(Dataset content Opens)
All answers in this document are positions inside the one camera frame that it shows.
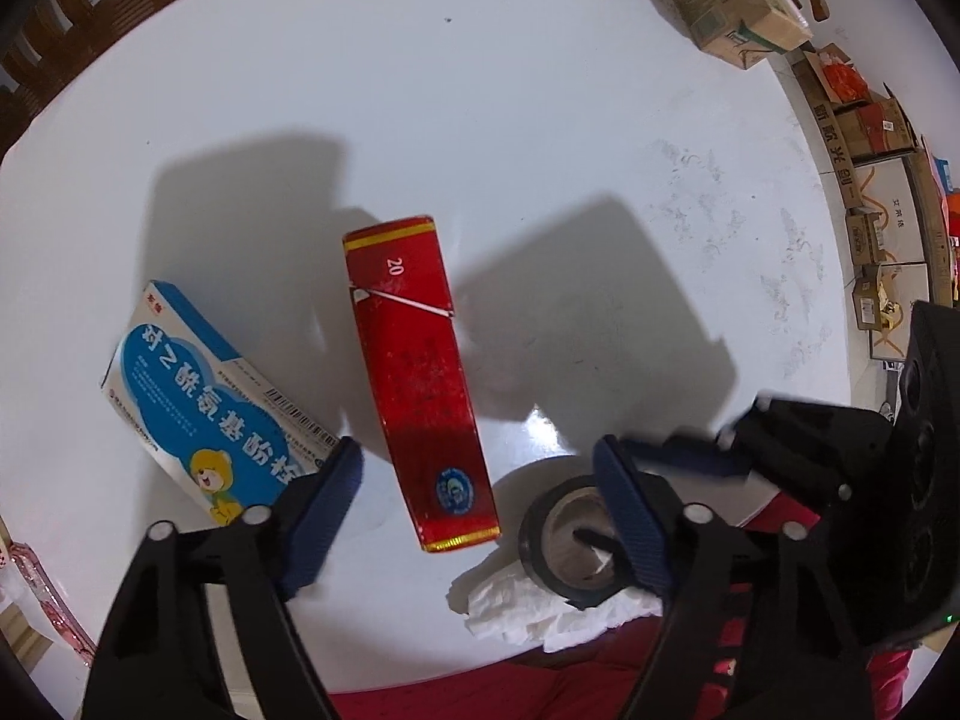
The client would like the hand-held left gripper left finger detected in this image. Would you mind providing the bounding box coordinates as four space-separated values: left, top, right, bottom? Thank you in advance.
79 435 366 720

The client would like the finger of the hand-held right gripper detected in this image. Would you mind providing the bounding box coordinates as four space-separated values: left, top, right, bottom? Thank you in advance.
622 433 751 478
716 394 895 511

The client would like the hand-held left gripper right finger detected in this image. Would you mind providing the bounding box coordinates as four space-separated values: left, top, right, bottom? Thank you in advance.
592 435 875 720

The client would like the black tape roll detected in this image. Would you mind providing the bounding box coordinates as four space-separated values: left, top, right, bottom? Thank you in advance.
517 476 646 611

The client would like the white tissue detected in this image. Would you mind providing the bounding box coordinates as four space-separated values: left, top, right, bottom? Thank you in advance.
450 566 665 653

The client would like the red cigarette box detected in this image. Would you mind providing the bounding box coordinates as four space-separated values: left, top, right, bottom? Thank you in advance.
343 216 502 554

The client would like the blue bear medicine box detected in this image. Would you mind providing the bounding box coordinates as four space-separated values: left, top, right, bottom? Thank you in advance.
100 281 342 526

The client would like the row of cardboard boxes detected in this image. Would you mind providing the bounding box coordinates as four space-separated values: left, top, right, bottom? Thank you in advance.
791 43 960 365

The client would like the pink phone case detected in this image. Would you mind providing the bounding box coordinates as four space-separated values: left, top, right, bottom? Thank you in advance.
(Dataset content Closes)
§ What the task requires
Please write out exactly the line containing "The client would like the blue" and every line after it through the end of the records, nothing more.

§ Written answer
The client would like the blue bear medicine box detected in this image. Would you mind providing the bounding box coordinates as four space-separated values: left, top, right, bottom? Thank you in advance.
100 281 342 526

The client would like the row of cardboard boxes detected in this image. Would you mind providing the bounding box coordinates as four space-separated values: left, top, right, bottom? Thank you in advance.
791 43 960 365

The client would like the pink phone case detected in this image. Would you mind providing the bounding box coordinates as four space-separated values: left, top, right, bottom? Thank you in advance.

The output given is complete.